== Exercise data
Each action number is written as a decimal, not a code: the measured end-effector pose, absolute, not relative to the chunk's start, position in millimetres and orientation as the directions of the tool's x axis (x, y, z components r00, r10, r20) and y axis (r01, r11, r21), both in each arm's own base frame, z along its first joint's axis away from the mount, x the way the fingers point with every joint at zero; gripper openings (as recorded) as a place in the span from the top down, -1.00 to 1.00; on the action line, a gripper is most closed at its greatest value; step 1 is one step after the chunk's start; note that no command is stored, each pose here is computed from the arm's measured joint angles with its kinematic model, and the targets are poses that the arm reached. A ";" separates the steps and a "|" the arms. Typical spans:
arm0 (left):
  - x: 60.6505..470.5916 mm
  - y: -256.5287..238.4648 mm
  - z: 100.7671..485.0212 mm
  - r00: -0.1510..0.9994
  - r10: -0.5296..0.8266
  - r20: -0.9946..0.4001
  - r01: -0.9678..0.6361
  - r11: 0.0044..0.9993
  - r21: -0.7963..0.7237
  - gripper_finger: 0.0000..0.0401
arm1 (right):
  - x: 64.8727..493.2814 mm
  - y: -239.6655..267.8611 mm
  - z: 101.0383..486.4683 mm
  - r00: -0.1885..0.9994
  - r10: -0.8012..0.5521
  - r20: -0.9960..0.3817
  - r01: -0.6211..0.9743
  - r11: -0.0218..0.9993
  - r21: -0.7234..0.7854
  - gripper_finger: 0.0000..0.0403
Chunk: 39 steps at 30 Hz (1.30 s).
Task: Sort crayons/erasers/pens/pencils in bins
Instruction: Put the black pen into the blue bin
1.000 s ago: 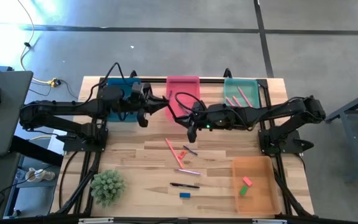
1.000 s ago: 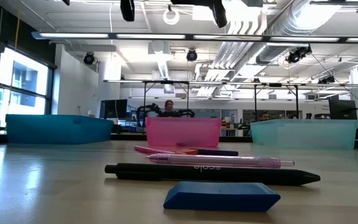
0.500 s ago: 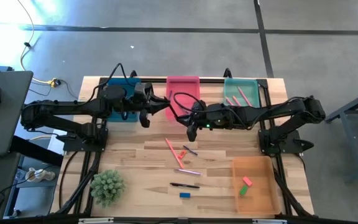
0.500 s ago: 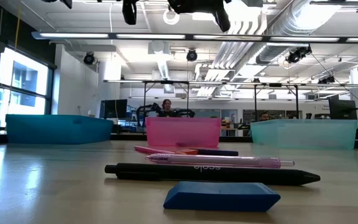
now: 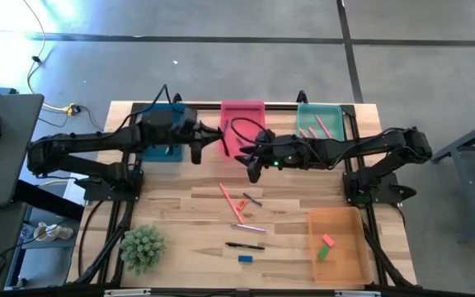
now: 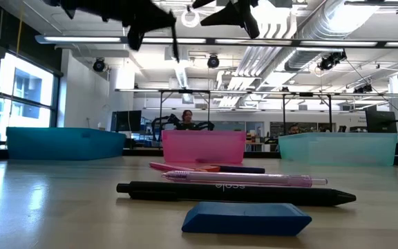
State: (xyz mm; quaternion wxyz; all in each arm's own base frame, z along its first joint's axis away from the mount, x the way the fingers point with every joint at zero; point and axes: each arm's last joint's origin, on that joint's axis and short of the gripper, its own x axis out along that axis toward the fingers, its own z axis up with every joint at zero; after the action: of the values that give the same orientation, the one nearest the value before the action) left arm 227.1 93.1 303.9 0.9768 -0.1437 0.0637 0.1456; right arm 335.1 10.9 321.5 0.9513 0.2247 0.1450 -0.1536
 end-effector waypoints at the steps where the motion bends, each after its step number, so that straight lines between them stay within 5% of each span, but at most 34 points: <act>1: 223.9 96.3 301.2 0.937 0.285 -0.201 -0.332 0.906 -0.262 0.90 | 334.8 10.9 320.8 0.908 -0.228 -0.352 0.363 0.848 0.387 0.16; 12: 173.9 115.8 281.8 0.717 0.457 -0.526 -0.618 0.767 -0.176 0.90 | 332.8 2.6 316.0 0.878 -0.263 -0.399 0.418 0.828 0.374 0.18; 24: 136.7 115.1 280.4 0.484 0.609 -0.628 -0.785 0.620 -0.004 0.90 | 331.2 2.2 312.6 0.862 -0.265 -0.433 0.433 0.830 0.353 0.18; 39: 107.9 120.0 260.4 0.178 0.568 -0.804 -0.916 0.394 0.075 0.90 | 327.4 -7.5 306.3 0.812 -0.313 -0.492 0.488 0.827 0.278 0.18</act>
State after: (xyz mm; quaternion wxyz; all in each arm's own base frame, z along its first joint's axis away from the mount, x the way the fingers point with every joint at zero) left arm 107.9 120.0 260.4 0.7353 -0.2202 0.3954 0.5045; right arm 327.4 -7.5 306.3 0.9306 0.2001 0.2183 -0.2153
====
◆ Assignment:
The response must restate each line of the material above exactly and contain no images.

◆ Your solution:
Each action number is written as a decimal, not a code: the measured end-effector pose, absolute, not relative to the chunk's start, position in millimetres and orientation as the directions of the tool's x axis (x, y, z components r00, r10, r20) and y axis (r01, r11, r21), both in each arm's own base frame, z along its first joint's axis away from the mount, x the way the fingers point with every joint at zero; gripper openings (as recorded) as a place in the span from the top down, -1.00 to 1.00; on the action line, a gripper is most closed at its greatest value; step 1 is one step after the chunk's start; note that no command is stored, each pose here is computed from the arm's measured joint angles with its kinematic model, and the targets are poses that the arm reached. A ";" separates the steps and a "|" the arms. Typical spans:
arm0 (left):
  - x: 60.6505..470.5916 mm
  - y: -256.5287..238.4648 mm
  - z: 100.7671..485.0212 mm
  - r00: -0.1510..0.9994
  - r10: -0.5296..0.8266
  - r20: -0.9946..0.4001
  - r01: -0.9678..0.6361
  - r11: 0.0044..0.9993
  - r21: -0.7963..0.7237
  - gripper_finger: 0.0000..0.0401
arm1 (right):
  - x: 64.8727..493.2814 mm
  - y: -239.6655..267.8611 mm
  - z: 101.0383..486.4683 mm
  - r00: -0.1885..0.9994
  - r10: -0.8012..0.5521
  - r20: -0.9960..0.3817
  - r01: -0.6211..0.9743
  - r11: -0.0218..0.9993
  - r21: -0.7234..0.7854
  - gripper_finger: 0.0000..0.0403
Chunk: 39 steps at 30 Hz (1.30 s).
Task: Sort crayons/erasers/pens/pencils in bins
Instruction: Put the black pen into the blue bin
1.000 s ago: 
1.000 s ago: 
0.500 s ago: 
0.500 s ago: 
now: 
now: 
State: (xyz mm; quaternion wxyz; all in each arm's own base frame, z along its first joint's axis away from the mount, x the way the fingers point with every joint at zero; point and axes: each arm's last joint's origin, on that joint's axis and short of the gripper, its own x axis out along that axis toward the fingers, its own z axis up with every joint at zero; after the action: of the values that give the same orientation, the one nearest the value before the action) left arm 227.1 93.1 303.9 0.9768 -0.1437 0.0637 0.1456; right arm 335.1 10.9 321.5 0.9513 0.2247 0.1450 -0.1536
 end-effector waypoints at the steps where the motion bends, each after its step number, so that straight lines between them stay within 5% of each span, but at most 34 points: <act>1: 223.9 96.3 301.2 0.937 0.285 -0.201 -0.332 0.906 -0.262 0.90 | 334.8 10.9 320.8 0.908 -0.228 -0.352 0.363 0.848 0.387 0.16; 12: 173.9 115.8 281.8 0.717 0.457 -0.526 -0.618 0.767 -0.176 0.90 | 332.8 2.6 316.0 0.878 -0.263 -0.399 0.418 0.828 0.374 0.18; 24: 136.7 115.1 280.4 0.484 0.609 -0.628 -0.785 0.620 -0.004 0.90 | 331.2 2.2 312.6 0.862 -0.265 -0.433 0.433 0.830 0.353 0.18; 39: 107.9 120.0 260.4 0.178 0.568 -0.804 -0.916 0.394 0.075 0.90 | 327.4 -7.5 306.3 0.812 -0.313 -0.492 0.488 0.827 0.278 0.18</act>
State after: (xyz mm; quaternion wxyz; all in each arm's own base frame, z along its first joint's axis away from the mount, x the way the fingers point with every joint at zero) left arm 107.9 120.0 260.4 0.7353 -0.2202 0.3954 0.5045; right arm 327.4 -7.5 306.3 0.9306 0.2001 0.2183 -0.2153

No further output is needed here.